– Ах ты зм-мея!.. Ну, ладно ж-ж…
И он повернул и опять бешено погнал лошадь.
Чувствовал, что произойдет что-то ужасное, но потерял над собою власть.
Первое, что мелькнуло в глаза, когда ввалился, – коптящая с почернелым разбитым стеклом лампочка, и возле наклоненная, обвязанная, безобразно обмотанная голова и взмахивающая, шьющая рука.

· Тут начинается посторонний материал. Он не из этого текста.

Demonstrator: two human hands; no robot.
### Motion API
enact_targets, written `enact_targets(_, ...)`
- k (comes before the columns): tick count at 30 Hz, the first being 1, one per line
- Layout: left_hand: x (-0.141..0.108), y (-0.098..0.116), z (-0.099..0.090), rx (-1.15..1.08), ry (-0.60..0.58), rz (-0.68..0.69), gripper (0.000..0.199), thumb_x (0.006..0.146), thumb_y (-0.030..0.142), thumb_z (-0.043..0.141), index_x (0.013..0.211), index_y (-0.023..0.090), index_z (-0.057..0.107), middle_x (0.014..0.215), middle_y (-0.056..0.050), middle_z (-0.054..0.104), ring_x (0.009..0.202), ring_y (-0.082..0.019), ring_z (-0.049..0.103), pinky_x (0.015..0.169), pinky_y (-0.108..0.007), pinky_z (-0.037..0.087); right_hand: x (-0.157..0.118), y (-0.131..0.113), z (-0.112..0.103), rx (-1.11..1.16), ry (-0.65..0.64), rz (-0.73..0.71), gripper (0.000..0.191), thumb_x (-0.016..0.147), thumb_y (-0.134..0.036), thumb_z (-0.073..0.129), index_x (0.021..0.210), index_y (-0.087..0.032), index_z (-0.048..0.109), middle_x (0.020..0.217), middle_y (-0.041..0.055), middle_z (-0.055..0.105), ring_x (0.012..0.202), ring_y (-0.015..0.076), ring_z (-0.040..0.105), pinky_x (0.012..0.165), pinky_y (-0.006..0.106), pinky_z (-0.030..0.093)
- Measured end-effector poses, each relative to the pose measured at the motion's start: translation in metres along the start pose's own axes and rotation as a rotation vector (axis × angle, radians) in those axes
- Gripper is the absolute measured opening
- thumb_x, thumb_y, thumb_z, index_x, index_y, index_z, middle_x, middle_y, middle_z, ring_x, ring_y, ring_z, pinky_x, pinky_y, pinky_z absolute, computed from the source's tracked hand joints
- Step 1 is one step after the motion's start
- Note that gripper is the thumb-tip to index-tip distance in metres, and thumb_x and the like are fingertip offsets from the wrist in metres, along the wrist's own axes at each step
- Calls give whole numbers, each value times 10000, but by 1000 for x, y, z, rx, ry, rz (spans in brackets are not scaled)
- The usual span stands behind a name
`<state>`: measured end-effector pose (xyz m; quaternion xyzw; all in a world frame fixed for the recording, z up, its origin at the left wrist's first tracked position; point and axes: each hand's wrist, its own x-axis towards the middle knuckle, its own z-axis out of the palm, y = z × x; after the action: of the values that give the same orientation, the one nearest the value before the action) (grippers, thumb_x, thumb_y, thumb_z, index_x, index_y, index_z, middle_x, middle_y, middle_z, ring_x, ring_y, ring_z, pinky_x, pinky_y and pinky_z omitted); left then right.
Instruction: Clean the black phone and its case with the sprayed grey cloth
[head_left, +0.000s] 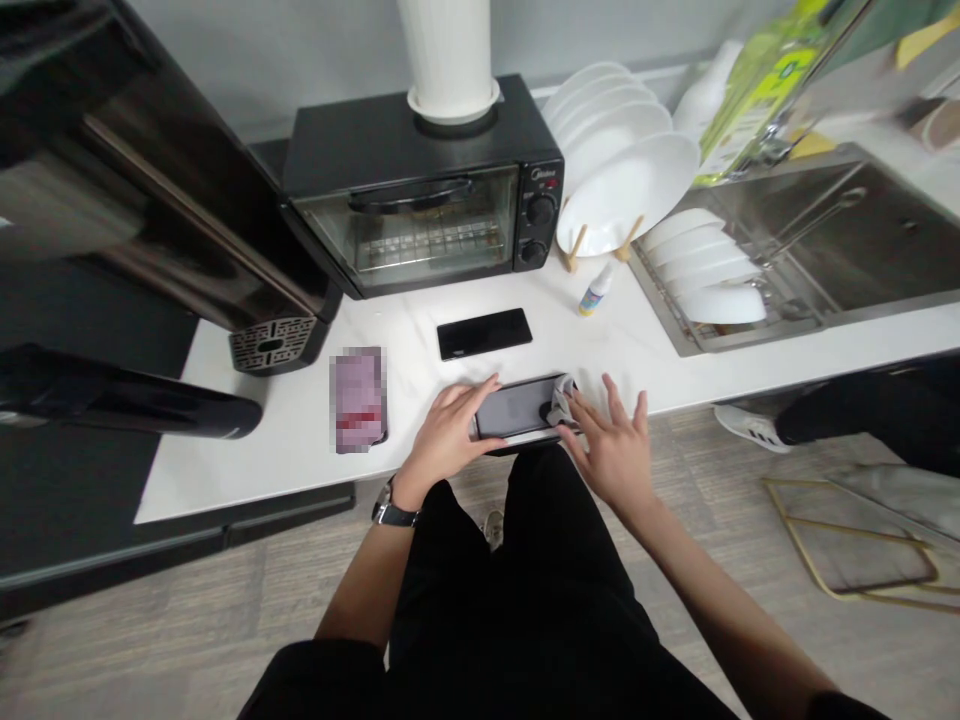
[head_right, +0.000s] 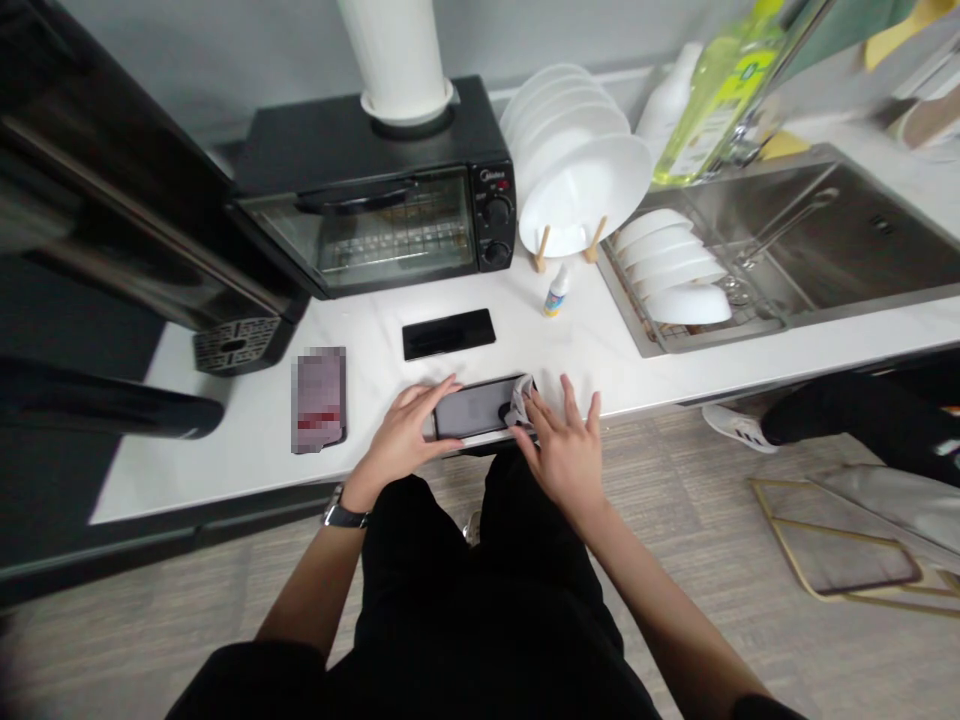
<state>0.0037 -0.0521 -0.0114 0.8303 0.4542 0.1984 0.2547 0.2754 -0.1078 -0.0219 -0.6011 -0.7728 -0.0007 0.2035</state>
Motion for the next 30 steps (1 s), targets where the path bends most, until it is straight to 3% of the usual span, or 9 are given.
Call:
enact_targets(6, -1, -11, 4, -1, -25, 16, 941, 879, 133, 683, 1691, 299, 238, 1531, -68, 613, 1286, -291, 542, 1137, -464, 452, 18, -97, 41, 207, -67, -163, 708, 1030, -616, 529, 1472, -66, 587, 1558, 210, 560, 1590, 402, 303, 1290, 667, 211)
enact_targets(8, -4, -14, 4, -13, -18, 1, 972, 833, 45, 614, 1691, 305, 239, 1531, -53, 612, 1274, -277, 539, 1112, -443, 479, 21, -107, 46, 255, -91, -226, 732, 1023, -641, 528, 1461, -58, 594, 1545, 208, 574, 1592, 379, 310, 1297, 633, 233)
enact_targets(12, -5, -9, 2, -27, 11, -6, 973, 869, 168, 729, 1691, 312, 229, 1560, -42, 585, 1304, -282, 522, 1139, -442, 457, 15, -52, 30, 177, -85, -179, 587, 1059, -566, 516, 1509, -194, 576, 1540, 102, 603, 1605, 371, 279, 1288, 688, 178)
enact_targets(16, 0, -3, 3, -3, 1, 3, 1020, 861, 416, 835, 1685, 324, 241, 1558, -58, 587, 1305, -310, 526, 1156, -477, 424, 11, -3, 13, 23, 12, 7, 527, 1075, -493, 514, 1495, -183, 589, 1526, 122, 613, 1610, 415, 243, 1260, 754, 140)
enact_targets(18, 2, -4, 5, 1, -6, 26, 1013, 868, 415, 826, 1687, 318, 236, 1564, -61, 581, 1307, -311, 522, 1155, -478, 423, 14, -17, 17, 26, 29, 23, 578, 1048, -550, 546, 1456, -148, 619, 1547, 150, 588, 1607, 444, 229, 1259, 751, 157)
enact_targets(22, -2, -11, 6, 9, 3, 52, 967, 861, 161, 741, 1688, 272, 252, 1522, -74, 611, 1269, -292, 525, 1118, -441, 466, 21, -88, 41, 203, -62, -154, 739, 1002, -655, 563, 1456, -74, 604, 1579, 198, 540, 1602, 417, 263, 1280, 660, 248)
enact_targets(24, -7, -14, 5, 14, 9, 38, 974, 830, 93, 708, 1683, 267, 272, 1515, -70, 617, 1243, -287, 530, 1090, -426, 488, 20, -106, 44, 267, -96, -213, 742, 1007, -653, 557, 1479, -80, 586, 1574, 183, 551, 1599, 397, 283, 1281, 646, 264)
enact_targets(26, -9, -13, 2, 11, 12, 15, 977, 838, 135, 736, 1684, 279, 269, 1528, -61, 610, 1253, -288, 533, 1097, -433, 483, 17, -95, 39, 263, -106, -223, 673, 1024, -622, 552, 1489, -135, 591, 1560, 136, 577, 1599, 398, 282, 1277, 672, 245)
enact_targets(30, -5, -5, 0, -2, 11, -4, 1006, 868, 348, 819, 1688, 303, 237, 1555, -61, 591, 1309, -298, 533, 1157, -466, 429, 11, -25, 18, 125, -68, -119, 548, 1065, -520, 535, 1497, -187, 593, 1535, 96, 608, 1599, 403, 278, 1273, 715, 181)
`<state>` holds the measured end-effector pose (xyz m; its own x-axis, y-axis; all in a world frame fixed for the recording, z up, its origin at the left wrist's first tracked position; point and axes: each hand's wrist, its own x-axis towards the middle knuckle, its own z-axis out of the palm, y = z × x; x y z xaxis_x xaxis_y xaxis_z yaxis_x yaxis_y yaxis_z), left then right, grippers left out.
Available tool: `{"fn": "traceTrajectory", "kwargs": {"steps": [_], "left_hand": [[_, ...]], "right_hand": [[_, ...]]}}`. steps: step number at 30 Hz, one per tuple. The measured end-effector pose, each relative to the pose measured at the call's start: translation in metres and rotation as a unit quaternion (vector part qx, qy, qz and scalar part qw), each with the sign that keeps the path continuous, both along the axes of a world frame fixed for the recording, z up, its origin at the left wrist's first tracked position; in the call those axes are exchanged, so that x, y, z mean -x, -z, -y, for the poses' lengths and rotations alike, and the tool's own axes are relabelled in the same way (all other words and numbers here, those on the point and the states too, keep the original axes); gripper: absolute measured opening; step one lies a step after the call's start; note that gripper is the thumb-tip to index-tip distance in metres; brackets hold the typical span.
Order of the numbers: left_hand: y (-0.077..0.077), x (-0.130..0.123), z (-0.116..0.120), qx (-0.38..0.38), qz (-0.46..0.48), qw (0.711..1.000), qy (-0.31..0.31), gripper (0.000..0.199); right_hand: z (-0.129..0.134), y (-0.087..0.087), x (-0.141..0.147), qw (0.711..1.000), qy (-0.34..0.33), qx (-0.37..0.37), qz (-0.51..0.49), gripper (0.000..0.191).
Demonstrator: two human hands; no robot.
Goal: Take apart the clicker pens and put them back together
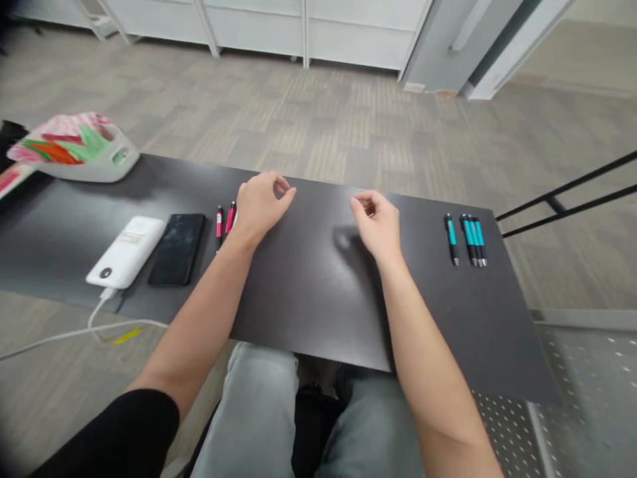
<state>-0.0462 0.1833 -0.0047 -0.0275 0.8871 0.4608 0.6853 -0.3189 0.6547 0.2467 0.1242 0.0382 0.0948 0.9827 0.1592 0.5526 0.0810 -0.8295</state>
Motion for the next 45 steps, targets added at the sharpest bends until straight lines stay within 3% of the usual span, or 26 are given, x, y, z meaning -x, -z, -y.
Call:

Должно быть, выла, – он слышал со двора какой-то ноющий не то плач, не то причитания, но когда вошел, замолчала.
Выдыхнул глубоким выдыхом, кровь отхлынула от туго побагровевшего лица, и тяжело опустился на лавку, испытывая, сам не зная почему, непонятное облегчение. Ждал, – это подымало в нем звериную, – неподавимую ярость, – войдет он, и глянет на него из-под черной брови карий, дразнящий глаз со смуглого лица, крепкий стан и вся крепкая, точно сбитая фигура.
– Ну, что же… полюбовнички были?
Она заголосила, уронив безобразную окутанную голову на стол.
– Да разнесчастная я… да куды же мне деваться?.. Господи!..
Ночью в избе слышался то его, то ее голос. Он расспрашивал, она рассказывала, как было, но не могла назвать, кто лез, было темно, а деревня пьяная, да и не было ничего, убежала.
Он слушал. Представлялось ее смуглое, чернобровое лицо, и снова подступала душившая звериная злоба. Но когда искоса взглядывал при неверном отсвете тускло глядевшего в зимние окна снега на обмотанную безобразную голову, темно глядевшую заплывшим глазом, злоба потухала и становилось жалко.
Все было по-прежнему. Так же закатывалось за степью в красном морозе солнце, так же вставало из-за степи и прогоняло предрассветные фиолетовые тени по снегу, так же шло хозяйство своим чередом.
Пимен все время вел розыски по деревне.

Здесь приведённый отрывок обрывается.